#### Requirement
When you copy the entries, omit the images and keep every word as it is.

#### Source material

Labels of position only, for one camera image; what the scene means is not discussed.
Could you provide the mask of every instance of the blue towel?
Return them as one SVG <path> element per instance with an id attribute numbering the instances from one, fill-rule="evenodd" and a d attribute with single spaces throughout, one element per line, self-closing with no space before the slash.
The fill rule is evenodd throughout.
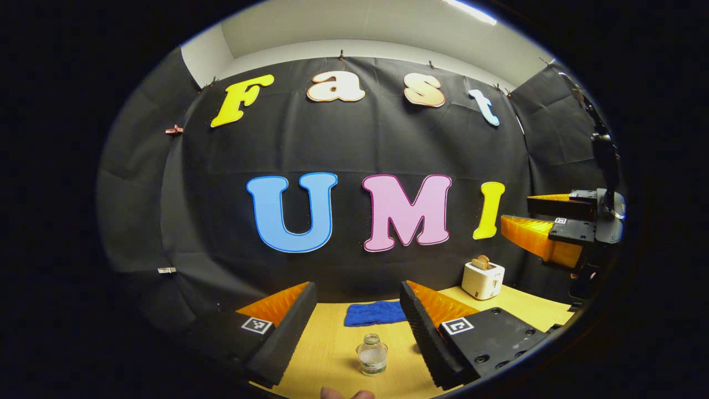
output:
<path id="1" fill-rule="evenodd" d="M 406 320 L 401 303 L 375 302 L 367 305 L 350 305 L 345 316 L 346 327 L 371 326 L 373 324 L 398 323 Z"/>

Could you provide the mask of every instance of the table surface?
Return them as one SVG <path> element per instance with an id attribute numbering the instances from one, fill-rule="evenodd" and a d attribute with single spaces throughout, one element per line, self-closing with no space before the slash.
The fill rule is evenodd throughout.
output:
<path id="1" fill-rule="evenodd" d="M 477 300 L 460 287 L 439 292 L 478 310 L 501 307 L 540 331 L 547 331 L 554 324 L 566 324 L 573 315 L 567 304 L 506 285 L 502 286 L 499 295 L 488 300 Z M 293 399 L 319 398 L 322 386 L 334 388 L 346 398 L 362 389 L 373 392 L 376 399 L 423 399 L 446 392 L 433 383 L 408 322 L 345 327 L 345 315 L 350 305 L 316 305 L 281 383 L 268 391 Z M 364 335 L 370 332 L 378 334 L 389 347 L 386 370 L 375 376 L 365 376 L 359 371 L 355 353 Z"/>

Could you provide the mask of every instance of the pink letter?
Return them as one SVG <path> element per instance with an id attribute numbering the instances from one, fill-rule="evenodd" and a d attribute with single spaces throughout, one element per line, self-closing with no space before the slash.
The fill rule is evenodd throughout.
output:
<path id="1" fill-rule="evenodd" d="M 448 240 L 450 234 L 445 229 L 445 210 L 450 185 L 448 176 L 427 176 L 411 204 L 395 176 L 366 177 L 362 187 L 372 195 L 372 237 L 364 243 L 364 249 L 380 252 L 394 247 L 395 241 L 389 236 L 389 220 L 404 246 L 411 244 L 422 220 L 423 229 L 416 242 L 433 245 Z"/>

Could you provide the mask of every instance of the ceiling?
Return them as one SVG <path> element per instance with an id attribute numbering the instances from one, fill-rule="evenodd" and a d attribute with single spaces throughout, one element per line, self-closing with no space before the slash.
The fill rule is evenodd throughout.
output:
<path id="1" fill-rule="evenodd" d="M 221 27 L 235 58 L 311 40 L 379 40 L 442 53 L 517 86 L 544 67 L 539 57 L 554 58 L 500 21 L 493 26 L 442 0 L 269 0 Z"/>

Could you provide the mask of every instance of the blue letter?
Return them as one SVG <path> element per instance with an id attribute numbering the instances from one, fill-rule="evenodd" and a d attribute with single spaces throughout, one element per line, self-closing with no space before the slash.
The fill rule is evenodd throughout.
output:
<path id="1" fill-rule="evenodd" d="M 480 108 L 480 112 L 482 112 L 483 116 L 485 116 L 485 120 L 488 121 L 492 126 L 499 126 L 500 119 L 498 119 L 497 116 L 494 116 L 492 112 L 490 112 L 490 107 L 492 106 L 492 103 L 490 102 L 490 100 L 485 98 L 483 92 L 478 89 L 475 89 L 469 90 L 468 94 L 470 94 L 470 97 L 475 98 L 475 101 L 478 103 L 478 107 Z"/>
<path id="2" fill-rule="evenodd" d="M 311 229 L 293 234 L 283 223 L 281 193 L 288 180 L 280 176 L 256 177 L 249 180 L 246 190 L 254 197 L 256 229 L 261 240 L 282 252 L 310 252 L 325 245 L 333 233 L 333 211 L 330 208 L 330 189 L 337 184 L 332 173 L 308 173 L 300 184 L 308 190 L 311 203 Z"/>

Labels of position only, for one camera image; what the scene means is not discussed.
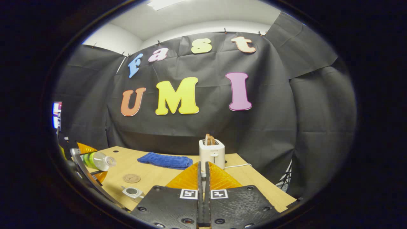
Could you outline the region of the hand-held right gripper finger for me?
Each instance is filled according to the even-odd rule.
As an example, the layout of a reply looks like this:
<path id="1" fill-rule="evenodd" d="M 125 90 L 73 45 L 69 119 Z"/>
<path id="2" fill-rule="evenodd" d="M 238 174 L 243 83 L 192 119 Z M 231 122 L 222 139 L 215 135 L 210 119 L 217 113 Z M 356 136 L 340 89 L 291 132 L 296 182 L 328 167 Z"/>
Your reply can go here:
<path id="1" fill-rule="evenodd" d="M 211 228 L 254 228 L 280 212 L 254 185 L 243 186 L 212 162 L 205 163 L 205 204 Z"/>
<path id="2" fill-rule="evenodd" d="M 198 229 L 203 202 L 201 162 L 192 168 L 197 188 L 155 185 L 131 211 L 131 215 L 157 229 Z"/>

#### Solution to this task
Labels of position only, for one camera image; what the scene means is not discussed.
Could you provide the mask of every instance of the blue towel?
Return them as one SVG <path> element per instance with an id attribute numbering the instances from one, fill-rule="evenodd" and a d attribute with single spaces throughout, one element per line, self-closing with no space before the slash.
The fill rule is evenodd throughout.
output:
<path id="1" fill-rule="evenodd" d="M 406 320 L 401 303 L 375 302 L 367 305 L 350 305 L 345 316 L 346 327 L 371 326 L 373 324 L 398 323 Z"/>

Could you provide the mask of every instance of the table surface?
Return them as one SVG <path> element per instance with an id attribute numbering the instances from one, fill-rule="evenodd" and a d attribute with single spaces throughout, one element per line, self-closing with no space before the slash.
The fill rule is evenodd throughout.
output:
<path id="1" fill-rule="evenodd" d="M 477 300 L 460 287 L 439 292 L 478 310 L 501 307 L 540 331 L 547 331 L 554 324 L 566 324 L 573 315 L 567 304 L 506 285 L 502 286 L 499 295 L 488 300 Z M 293 399 L 319 398 L 322 386 L 334 388 L 346 398 L 362 389 L 373 392 L 376 399 L 423 399 L 446 392 L 433 383 L 408 322 L 345 327 L 345 315 L 350 305 L 316 305 L 281 383 L 268 391 Z M 364 335 L 370 332 L 378 334 L 389 347 L 386 370 L 375 376 L 365 376 L 359 371 L 355 353 Z"/>

Could you provide the mask of every instance of the pink letter?
Return them as one SVG <path> element per instance with an id attribute numbering the instances from one, fill-rule="evenodd" and a d attribute with single spaces throughout, one element per line, self-closing with no space before the slash.
The fill rule is evenodd throughout.
output:
<path id="1" fill-rule="evenodd" d="M 448 240 L 450 234 L 445 229 L 445 210 L 450 185 L 448 176 L 427 176 L 411 204 L 395 176 L 366 177 L 362 187 L 372 195 L 372 237 L 364 243 L 364 249 L 380 252 L 394 247 L 395 241 L 389 236 L 389 220 L 404 246 L 411 244 L 422 220 L 423 229 L 416 242 L 433 245 Z"/>

Could you provide the mask of every instance of the ceiling?
Return them as one SVG <path> element per instance with an id attribute numbering the instances from one, fill-rule="evenodd" and a d attribute with single spaces throughout, one element per line, self-closing with no space before the slash.
The fill rule is evenodd throughout.
output:
<path id="1" fill-rule="evenodd" d="M 221 27 L 235 58 L 311 40 L 379 40 L 442 53 L 517 86 L 544 67 L 539 57 L 554 58 L 500 21 L 493 26 L 442 0 L 269 0 Z"/>

Could you provide the mask of every instance of the blue letter?
Return them as one SVG <path> element per instance with an id attribute numbering the instances from one, fill-rule="evenodd" and a d attribute with single spaces throughout, one element per line, self-closing with no space before the slash.
The fill rule is evenodd throughout.
output:
<path id="1" fill-rule="evenodd" d="M 480 108 L 480 112 L 482 112 L 483 116 L 485 116 L 485 120 L 488 121 L 492 126 L 499 126 L 500 119 L 498 119 L 497 116 L 494 116 L 492 112 L 490 112 L 490 107 L 492 106 L 492 103 L 490 102 L 490 100 L 485 98 L 483 92 L 478 89 L 475 89 L 469 90 L 468 94 L 470 94 L 470 97 L 475 98 L 475 101 L 478 103 L 478 107 Z"/>
<path id="2" fill-rule="evenodd" d="M 311 229 L 293 234 L 283 223 L 281 193 L 288 180 L 280 176 L 256 177 L 249 180 L 246 190 L 254 197 L 256 229 L 261 240 L 282 252 L 310 252 L 325 245 L 333 233 L 333 211 L 330 208 L 330 189 L 337 184 L 332 173 L 308 173 L 300 184 L 308 190 L 311 203 Z"/>

Labels of position only, for one camera image; what the scene means is not discussed.
Could you outline the region of the hand-held right gripper finger for me?
Each instance is filled according to the even-odd rule.
As an example, the layout of a reply looks like this:
<path id="1" fill-rule="evenodd" d="M 125 90 L 73 45 L 69 119 Z"/>
<path id="2" fill-rule="evenodd" d="M 238 174 L 243 83 L 192 119 Z M 231 122 L 222 139 L 215 135 L 210 119 L 217 113 Z M 356 136 L 340 89 L 291 132 L 296 182 L 328 167 Z"/>
Your reply can go here:
<path id="1" fill-rule="evenodd" d="M 211 228 L 254 228 L 280 212 L 254 185 L 243 186 L 212 162 L 205 163 L 205 204 Z"/>
<path id="2" fill-rule="evenodd" d="M 198 229 L 203 202 L 201 162 L 192 168 L 197 188 L 155 185 L 131 211 L 131 215 L 157 229 Z"/>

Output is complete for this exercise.